Work item =>
Report each line of the data that contains the string "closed".

Dataset content =>
++++++++++
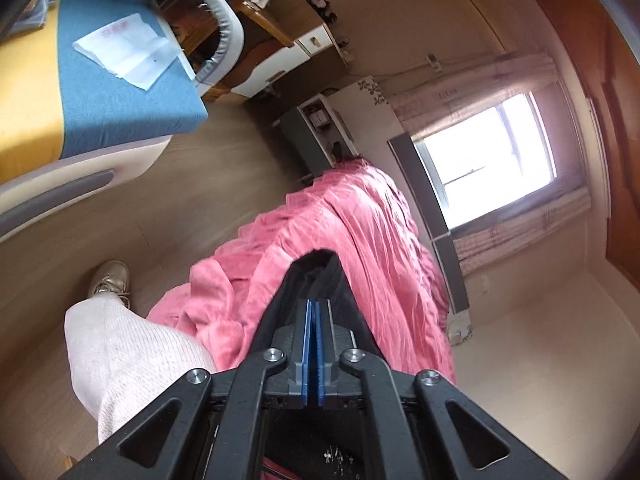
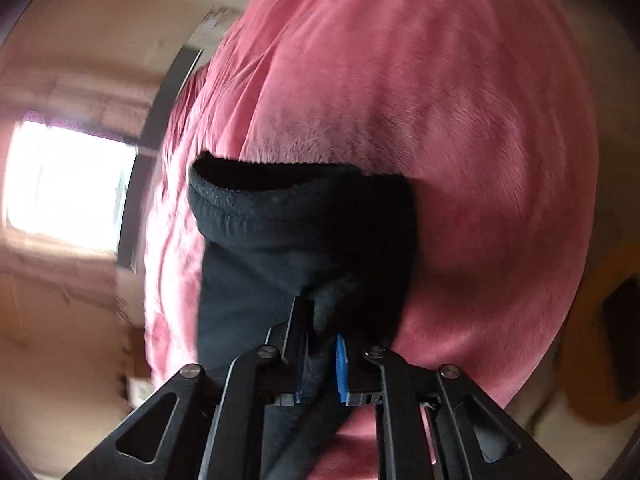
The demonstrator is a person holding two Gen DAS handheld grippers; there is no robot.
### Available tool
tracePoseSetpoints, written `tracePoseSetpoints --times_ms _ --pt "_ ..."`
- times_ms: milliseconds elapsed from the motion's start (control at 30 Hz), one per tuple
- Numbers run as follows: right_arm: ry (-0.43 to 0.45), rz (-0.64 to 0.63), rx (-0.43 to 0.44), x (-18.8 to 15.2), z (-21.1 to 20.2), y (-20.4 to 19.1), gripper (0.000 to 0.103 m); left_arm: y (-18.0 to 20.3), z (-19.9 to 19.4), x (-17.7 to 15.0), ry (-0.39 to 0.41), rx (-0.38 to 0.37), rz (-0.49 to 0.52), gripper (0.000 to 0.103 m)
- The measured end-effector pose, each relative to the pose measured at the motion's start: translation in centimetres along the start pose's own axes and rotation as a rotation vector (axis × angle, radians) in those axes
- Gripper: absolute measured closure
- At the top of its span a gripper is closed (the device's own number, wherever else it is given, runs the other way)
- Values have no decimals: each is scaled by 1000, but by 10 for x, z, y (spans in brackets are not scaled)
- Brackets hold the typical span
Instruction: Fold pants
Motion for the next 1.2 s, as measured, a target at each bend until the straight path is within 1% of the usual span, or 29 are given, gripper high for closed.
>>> tracePoseSetpoints --times_ms 33,67,100,133,167,200,233,267,300,400,433,533,600,633,667,700,767,800,867,933,1000,1033,1067,1100,1133,1167,1200 --pt "5 6 3 1 0 -4 77 3 2 -3 -2 15 26 98" --pt "11 -8 -3 -1 -1 -13 72 7 5 -6 -7 28 54 92" --pt "19 -34 -21 -3 -4 -20 61 11 8 -11 -15 42 80 86" --pt "26 -55 -33 -5 -5 -26 54 15 10 -13 -19 49 96 76" --pt "25 -82 -40 -9 -6 -34 52 19 11 -16 -20 48 111 73" --pt "14 -96 -35 -15 -7 -41 50 24 11 -19 -17 43 131 72" --pt "-12 -105 -15 -23 -7 -45 50 28 10 -21 -15 38 145 69" --pt "-47 -112 17 -34 -4 -55 50 30 9 -21 -10 39 161 65" --pt "-83 -122 38 -47 1 -64 48 34 8 -22 -4 44 181 64" --pt "-187 -191 53 -89 17 -84 46 39 5 -25 -6 53 223 53" --pt "-224 -237 44 -104 24 -92 46 41 5 -27 -16 51 228 50" --pt "-281 -363 -3 -131 41 -110 44 42 7 -35 -74 30 223 49" --pt "-304 -493 -52 -148 51 -127 42 47 9 -42 -88 10 238 47" --pt "-316 -543 -67 -157 55 -132 41 49 10 -45 -89 12 253 43" --pt "-343 -587 -75 -168 61 -141 40 50 14 -49 -98 20 270 42" --pt "-368 -603 -69 -175 63 -146 40 52 19 -54 -121 30 290 42" --pt "-448 -613 -16 -199 69 -155 40 54 28 -60 -154 53 334 42" --pt "-481 -614 3 -218 58 -148 40 56 32 -61 -157 72 366 42" --pt "-556 -590 36 -244 58 -150 40 59 35 -59 -148 76 397 42" --pt "-615 -550 73 -262 58 -152 40 58 37 -53 -137 81 406 44" --pt "-681 -509 128 -286 61 -156 40 58 43 -51 -159 73 401 44" --pt "-699 -505 142 -296 57 -152 40 55 47 -51 -174 90 402 47" --pt "-709 -505 144 -303 56 -153 40 53 49 -51 -186 97 401 58" --pt "-711 -503 132 -311 60 -153 40 51 53 -53 -203 102 405 65" --pt "-714 -490 123 -321 62 -153 41 48 56 -55 -215 111 412 77" --pt "-717 -469 121 -321 65 -151 41 45 58 -57 -223 125 419 84" --pt "-717 -445 117 -325 69 -148 45 45 60 -59 -230 124 423 87"
Point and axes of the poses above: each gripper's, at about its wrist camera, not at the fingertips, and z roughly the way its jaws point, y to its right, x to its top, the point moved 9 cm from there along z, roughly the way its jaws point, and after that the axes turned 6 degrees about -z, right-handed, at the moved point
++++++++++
Solved exercise =>
- At the top of its span a gripper is closed (the device's own number, wherever else it is given, runs the other way)
Motion for the next 1.2 s, as measured, a target at each bend until the straight path is within 1% of the usual span, or 29 are given, gripper high for closed.

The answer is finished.